> [YOUR GOAL]
In the data that follows, count the lines where "this" appears, and write only the number.

Top of DATA RECORDS

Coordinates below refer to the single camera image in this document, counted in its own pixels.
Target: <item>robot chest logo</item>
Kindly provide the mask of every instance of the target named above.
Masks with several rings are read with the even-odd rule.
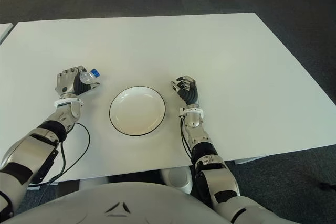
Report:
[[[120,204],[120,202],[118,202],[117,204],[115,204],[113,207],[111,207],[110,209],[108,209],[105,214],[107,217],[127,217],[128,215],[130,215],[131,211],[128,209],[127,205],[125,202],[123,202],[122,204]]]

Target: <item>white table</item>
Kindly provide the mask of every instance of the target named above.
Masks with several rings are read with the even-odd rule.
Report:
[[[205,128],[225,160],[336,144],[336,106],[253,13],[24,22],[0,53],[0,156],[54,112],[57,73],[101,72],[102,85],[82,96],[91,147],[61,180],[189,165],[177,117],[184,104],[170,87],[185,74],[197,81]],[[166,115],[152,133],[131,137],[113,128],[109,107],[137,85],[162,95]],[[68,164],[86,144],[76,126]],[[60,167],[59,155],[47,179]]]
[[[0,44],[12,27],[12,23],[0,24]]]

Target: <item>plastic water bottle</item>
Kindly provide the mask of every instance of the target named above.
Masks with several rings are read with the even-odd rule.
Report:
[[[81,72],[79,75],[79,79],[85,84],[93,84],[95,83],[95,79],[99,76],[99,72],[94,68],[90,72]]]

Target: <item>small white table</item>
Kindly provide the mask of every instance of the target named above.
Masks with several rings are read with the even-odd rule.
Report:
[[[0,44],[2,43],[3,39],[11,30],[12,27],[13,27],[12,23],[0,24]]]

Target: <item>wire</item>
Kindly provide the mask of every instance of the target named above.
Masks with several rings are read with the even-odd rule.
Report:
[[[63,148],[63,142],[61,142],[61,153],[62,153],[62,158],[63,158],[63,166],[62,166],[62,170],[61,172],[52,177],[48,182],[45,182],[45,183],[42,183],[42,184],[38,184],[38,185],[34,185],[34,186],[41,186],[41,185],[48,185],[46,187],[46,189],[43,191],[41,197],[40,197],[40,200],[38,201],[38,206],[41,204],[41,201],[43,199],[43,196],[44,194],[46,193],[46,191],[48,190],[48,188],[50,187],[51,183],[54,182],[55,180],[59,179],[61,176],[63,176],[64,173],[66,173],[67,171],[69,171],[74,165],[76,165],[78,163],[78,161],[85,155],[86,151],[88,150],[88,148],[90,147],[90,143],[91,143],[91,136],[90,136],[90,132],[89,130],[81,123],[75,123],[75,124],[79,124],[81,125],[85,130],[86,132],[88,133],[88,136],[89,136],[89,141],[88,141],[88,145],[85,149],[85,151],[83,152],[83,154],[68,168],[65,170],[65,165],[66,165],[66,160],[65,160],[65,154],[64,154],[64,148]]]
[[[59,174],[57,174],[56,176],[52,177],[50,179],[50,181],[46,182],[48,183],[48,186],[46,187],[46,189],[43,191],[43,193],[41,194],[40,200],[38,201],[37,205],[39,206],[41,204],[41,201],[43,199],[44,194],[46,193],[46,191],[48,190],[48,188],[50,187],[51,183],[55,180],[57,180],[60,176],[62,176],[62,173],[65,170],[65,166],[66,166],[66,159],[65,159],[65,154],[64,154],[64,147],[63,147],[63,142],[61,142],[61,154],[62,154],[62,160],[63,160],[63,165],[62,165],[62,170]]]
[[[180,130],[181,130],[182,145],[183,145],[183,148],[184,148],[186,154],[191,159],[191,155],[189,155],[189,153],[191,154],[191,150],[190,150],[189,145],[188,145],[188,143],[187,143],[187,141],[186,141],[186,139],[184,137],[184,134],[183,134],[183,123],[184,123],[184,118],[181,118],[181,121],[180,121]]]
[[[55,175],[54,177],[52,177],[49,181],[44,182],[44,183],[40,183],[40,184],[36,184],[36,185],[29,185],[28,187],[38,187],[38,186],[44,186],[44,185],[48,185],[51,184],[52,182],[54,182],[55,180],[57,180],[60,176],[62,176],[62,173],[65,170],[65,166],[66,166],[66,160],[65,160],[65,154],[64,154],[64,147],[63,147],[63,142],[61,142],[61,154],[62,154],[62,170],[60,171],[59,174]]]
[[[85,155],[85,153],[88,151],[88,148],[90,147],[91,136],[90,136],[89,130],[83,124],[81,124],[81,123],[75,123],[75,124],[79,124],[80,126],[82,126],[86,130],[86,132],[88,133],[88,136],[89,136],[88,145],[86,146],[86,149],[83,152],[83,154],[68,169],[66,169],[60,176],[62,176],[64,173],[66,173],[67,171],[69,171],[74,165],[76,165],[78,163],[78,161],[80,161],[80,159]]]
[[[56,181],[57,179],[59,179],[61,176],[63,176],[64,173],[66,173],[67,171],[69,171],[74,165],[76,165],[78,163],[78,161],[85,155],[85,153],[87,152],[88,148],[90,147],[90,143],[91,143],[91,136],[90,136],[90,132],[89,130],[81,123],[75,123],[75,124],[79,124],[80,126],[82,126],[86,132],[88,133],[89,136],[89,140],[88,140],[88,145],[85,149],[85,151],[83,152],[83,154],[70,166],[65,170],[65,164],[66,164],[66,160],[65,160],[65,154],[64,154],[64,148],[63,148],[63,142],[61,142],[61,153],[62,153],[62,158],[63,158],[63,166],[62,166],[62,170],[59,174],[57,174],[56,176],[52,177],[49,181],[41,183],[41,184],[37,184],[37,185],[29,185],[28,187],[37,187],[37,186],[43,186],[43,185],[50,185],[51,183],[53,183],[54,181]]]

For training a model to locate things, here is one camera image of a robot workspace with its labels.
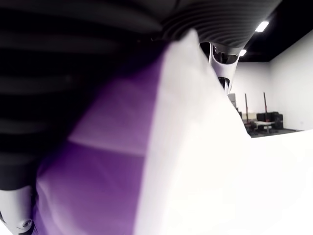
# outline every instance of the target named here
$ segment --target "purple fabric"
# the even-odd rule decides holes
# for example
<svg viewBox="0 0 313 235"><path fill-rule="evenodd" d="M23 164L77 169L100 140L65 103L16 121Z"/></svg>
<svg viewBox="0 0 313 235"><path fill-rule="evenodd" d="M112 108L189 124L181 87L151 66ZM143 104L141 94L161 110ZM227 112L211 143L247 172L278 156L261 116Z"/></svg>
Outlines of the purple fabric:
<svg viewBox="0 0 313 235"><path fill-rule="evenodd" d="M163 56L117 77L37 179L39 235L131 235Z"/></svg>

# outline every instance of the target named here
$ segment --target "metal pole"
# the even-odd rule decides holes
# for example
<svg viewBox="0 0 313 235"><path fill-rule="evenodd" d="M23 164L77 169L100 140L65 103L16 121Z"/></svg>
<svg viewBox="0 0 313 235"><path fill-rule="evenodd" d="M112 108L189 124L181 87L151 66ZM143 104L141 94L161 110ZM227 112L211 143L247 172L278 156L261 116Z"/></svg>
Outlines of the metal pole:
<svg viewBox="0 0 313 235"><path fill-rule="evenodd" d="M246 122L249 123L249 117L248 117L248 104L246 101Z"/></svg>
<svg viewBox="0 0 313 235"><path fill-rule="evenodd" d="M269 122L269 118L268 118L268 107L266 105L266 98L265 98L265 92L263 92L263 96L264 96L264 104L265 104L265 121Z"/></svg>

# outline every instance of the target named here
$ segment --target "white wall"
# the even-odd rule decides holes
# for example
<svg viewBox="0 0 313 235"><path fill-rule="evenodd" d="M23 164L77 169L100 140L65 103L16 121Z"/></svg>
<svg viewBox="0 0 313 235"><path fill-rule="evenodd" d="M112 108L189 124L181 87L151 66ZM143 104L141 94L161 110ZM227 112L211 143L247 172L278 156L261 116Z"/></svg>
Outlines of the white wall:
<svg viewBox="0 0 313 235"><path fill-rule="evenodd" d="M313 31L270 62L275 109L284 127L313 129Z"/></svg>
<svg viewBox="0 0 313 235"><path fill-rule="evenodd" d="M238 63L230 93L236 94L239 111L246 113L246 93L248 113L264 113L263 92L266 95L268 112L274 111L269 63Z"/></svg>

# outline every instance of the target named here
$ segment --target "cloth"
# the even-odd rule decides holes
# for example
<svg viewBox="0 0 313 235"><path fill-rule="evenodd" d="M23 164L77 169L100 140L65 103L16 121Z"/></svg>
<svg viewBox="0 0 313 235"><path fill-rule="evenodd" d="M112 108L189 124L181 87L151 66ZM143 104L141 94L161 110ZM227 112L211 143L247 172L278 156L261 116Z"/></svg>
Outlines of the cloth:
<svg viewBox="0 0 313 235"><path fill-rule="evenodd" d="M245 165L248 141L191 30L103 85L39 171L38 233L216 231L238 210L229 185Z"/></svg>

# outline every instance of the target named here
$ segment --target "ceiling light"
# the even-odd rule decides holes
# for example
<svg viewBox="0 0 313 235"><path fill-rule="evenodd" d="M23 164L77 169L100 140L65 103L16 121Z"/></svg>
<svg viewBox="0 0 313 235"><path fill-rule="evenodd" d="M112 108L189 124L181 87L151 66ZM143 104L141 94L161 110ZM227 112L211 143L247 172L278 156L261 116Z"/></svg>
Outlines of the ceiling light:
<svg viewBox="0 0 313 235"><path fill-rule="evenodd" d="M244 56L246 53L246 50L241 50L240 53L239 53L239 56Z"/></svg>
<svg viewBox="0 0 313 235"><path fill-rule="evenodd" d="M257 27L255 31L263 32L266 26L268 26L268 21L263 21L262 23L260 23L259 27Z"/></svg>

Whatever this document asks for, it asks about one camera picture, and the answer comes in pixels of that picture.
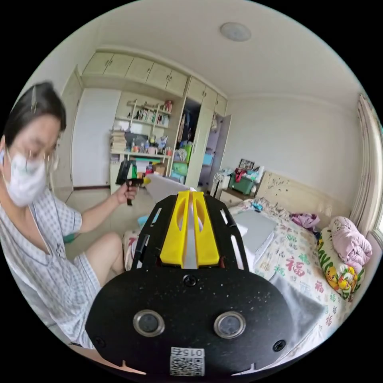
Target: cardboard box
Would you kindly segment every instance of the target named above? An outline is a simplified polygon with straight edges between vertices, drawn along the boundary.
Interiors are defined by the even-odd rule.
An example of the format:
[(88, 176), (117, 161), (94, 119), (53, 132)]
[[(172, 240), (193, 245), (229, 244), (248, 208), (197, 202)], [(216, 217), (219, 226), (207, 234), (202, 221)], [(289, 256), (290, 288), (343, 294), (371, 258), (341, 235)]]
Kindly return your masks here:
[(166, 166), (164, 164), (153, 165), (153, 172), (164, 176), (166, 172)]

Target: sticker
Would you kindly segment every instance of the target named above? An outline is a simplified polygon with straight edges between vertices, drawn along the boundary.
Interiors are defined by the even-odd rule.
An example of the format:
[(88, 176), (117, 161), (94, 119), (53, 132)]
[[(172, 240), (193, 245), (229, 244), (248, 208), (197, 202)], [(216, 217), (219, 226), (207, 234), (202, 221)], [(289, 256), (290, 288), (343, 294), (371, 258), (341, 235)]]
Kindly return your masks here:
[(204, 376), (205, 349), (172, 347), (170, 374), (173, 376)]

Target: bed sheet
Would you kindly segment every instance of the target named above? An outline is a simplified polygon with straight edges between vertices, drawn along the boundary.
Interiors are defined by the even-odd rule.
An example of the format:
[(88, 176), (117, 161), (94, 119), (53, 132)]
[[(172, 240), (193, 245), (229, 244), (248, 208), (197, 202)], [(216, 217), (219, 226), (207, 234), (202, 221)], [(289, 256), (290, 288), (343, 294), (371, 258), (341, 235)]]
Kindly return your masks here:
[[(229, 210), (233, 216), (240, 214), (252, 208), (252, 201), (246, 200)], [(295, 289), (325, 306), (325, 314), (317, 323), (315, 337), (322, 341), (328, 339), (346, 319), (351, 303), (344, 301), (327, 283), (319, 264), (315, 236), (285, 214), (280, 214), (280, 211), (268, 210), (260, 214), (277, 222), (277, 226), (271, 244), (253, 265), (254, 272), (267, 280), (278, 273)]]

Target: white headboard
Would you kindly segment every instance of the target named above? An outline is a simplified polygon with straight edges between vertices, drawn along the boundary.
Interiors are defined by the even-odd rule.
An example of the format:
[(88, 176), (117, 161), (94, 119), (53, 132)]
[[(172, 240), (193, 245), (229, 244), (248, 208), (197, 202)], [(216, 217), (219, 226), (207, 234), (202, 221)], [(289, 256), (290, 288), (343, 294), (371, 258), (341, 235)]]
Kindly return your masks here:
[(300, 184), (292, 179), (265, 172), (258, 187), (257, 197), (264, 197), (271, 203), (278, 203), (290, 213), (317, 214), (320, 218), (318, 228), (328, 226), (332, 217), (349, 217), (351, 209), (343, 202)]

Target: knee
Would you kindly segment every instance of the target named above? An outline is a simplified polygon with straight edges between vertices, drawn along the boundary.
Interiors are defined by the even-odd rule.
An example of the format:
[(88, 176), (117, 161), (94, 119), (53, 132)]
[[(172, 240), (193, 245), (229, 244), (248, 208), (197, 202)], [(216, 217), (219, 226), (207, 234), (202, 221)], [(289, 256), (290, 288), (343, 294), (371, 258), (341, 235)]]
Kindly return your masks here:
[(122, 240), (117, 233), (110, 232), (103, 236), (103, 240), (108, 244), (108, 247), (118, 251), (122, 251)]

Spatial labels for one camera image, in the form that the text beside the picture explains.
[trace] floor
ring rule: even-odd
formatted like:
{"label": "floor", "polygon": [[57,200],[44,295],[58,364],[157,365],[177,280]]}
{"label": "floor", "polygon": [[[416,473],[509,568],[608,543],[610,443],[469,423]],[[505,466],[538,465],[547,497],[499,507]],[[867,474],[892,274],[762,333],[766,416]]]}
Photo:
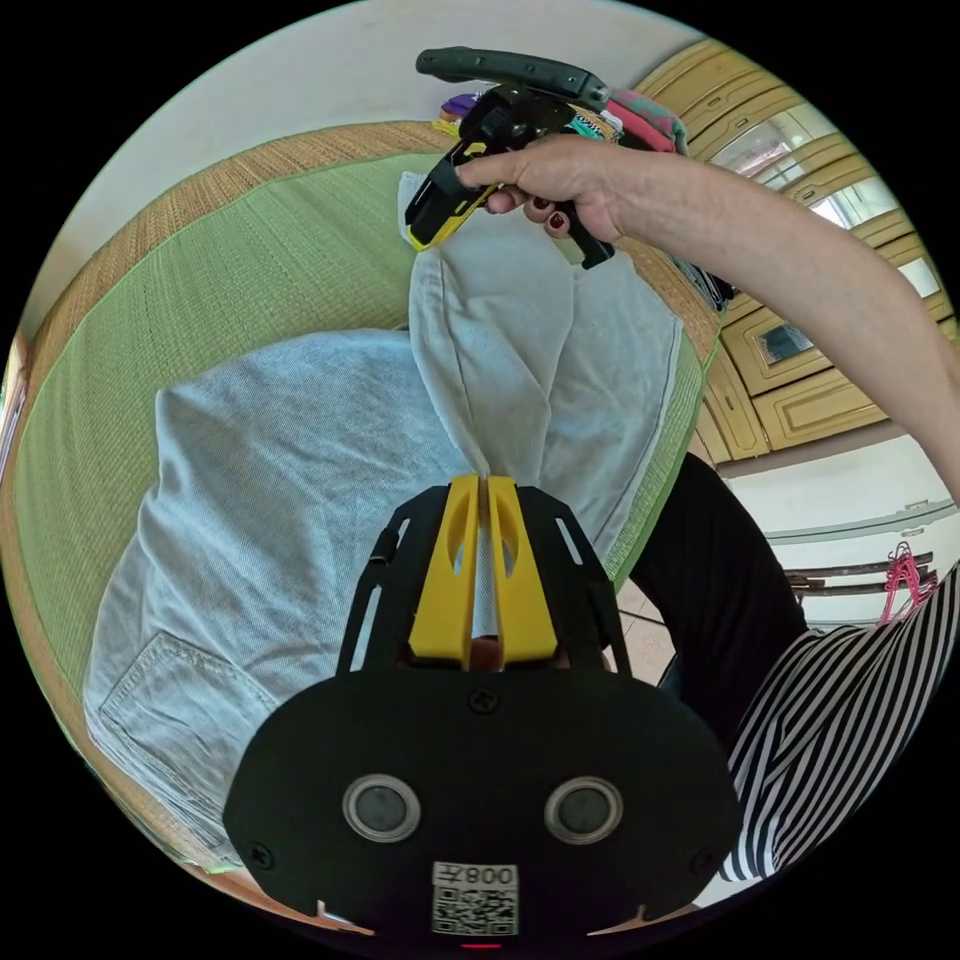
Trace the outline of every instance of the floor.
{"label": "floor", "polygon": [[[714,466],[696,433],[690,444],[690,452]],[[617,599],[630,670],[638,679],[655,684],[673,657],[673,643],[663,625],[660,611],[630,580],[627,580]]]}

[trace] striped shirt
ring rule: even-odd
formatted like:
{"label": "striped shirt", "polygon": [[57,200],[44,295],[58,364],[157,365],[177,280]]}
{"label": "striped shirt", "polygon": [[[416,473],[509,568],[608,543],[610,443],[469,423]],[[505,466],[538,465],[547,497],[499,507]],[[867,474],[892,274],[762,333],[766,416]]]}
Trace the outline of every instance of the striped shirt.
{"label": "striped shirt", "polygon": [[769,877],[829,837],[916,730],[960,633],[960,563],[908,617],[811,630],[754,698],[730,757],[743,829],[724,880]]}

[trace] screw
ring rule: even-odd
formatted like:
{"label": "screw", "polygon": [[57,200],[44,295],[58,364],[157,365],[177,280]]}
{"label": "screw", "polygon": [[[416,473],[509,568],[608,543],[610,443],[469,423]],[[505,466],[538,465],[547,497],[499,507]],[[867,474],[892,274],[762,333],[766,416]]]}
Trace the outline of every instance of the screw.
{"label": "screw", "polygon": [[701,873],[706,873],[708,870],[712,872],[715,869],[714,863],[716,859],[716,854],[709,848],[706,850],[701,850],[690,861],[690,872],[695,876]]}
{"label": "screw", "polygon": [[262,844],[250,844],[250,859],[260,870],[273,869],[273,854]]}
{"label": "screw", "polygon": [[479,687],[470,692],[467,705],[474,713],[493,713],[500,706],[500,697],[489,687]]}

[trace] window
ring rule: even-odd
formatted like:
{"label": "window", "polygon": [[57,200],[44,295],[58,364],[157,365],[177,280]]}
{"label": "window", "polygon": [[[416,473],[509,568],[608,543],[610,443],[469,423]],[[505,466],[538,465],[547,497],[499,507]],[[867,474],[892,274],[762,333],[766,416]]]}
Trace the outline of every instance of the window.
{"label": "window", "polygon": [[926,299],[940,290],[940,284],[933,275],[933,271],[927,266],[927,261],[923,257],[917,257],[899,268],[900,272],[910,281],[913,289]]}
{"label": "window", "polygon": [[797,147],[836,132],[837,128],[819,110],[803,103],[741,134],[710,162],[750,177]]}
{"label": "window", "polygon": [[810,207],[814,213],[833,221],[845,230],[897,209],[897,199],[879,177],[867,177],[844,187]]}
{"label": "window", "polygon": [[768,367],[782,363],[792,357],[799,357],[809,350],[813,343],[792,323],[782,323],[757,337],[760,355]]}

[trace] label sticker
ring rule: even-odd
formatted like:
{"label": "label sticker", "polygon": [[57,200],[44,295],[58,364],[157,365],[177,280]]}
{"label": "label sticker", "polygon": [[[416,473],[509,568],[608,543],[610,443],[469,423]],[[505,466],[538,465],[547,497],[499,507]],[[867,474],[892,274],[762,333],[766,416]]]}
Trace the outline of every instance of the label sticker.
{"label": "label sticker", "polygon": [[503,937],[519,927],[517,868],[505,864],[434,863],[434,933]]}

Bottom of DATA RECORDS

> [EXPECTED ANSWER]
2